JOMBANG – Pemerintah Indonesia melalui program Nawa Cita Pemerintah Republik Indonesia telah menggelontorkan Dana Desa mulai tahun 2015 sampai saat ini sebagai implementasi dari UU Desa No.6 Tahun 2014. Dimana UU Desa telah menempatkan desa sebagai ujung tombak pembangunan kesejahteraan masyarakat.
Desa memilliki kewenangan penuh dalam mengelola potensi yang di milikinya guna meningkatkan ekonomi dan kesejahteraan masyarakat. Dana desa mulai banyak manfaatnya di tahun berjalan ini, selain nominal yang setiap tahun meningkat tetapi lebih pada tujuannya yang sangat bermanfaat untuk pembangunan dan pemberdayaan masyarakat desa.
Namun hal tersebut berbeda dengan yang terjadi pada Desa Catak Gayam Kecamatan Mojowarno Kabupaten Jombang.
Di mana banyak pelanggaran terjadi, yang tidak sesuai dengan undang undang dan peraturan peraturan lainnya pada kegiatan pembangunan jalan makadam di Desa Catak Gayam.

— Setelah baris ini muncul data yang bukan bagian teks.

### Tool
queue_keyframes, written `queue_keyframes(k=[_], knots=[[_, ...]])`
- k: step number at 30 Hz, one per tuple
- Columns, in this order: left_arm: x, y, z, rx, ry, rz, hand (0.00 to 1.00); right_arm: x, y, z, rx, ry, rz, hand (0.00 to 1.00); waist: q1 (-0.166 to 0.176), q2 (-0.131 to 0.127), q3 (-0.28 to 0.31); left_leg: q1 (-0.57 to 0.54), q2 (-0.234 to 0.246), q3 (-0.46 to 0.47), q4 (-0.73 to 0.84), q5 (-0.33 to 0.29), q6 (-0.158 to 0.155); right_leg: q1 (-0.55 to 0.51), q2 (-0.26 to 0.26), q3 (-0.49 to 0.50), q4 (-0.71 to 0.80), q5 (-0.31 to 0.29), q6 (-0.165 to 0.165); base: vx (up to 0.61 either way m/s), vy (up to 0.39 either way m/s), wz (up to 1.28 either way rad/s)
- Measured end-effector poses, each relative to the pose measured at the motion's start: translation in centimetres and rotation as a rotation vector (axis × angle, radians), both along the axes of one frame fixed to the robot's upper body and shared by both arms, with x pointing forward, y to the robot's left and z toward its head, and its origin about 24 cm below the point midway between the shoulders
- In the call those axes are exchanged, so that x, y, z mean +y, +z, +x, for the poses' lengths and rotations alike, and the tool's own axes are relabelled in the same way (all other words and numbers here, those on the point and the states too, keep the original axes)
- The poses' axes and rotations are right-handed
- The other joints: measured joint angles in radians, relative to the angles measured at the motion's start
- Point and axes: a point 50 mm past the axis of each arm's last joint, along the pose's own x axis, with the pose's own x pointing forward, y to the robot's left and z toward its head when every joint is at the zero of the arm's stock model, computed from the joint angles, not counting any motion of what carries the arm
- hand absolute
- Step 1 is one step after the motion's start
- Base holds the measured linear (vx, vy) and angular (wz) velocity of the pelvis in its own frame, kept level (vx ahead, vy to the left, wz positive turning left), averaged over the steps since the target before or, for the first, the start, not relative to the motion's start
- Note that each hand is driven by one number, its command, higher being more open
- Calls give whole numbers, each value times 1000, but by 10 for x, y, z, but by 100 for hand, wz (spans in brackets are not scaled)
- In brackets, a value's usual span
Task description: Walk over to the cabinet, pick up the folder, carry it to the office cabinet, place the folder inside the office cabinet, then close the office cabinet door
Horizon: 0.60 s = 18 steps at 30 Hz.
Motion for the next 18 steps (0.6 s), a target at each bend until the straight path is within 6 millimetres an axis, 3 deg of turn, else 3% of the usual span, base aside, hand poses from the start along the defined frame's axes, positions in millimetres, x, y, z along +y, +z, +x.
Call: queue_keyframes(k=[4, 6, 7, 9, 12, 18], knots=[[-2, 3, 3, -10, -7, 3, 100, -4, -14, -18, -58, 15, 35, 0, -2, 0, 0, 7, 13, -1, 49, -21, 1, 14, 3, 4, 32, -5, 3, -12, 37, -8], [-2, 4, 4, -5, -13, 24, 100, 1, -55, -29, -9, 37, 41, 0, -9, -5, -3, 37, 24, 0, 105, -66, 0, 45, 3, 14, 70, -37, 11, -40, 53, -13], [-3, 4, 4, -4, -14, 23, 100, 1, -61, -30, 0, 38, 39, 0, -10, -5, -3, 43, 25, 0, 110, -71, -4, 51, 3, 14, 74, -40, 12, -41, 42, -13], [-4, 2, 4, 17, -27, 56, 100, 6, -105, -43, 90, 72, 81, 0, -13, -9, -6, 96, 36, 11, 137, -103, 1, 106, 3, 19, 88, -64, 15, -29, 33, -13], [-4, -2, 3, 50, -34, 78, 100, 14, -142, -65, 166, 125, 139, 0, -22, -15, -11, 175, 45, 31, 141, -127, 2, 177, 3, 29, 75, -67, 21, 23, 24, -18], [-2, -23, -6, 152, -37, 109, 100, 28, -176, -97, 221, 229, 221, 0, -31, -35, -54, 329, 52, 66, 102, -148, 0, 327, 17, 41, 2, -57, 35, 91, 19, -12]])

Dimana dana desa yang bersifat swakelola dan berbasis pada sumber daya desa yang seharusnya pelaksanaan pembangunannya untuk pemberdayaan masyarakat desa. Mengutamakan pelaksanaan secara mandiri dengan mengutamakan tenaga, pikiran, dan ketrampilan warga desa dan kearifan lokal. Namun pada kenyataannya pelaksanaan pembangunan tersebut di serahkan dan dialihkan penuh kepihak ketiga tanpa proses yang benar dan bahkan tidak melibatkan warga desa setempat sama sekali. Jelas ini melanggar UU No.6 tahun 2014 , PP No. 43 tahun 2014.juga Perbup Jombang No. 36 tahun 2020 tentang tata cara pengadaan barang dan jasa.
Yang seharusnya pekerja berasal dari masyarakat setempat, tetapi dalam konteksnya kegiatan tersebut malah di serahkan pihak ketiga dengan dalih tidak ada warga desa tersebut yang mau bekerja, sulit mencari pekerja di desa tersebut. Padahal masyarakat desa tersebut berharap supaya bisa di pekerjakan agar pemberdayaan masyarakat dan pembangunan di desa tersebut bisa lebih efektif.
Ini menunjukkan lemahnya fungsi pembinaan dan pengawasan juga pencegahan dari pihak Kecamatan Mojowarno dan inspektorat Kabupaten Jombang.
Jadi sudah jelas bahwa peran dari pihak BPD juga 3 pilar tersebut tidak berfungsi dalam mengawal serta mengawasi program dari pusat ke pemerintah desa.
Selain hal dasar yang di langgar oleh pemerintah desa tersebut juga terdapat pelanggaran pelanggaran lain.
Bagaimana pembangunan bisa maju dan efektif di dalam pelaksanaan pembangunan desa kalau semua pekerjaan yang bersifat swakelola di borongkan ke pihak ketiga dengan berbagai macam alasan untuk mengelabuhi masyarakat.
Bahkan lebih ironisnya lagi bangunan jalan makadam tersebut, terkesan fiktif dan hanya bangunan jalan lama yang terbentang dan tidak ada bekas adanya pembangunan makadam yang baru di sekitar area jalan tersebut.
Selanjutnya tim media menuju kantor Desa Catak Gayam untuk konfirmasi kepada Sugeng selaku kepala desa Catak Gayam.
Di dalam wawancara dengan tim media Sugeng mengatakan “memang proyek tersebut saya borongkan ke pemborong yang bernama Faris seorang pengacara mas, karena Faris juga membantu pemdes Catak Gayam untuk menghadapi dan menghalau wartawan yang mau mengusik pembangunan di desa ini”. Ujarnya, Kamis (26/10/23).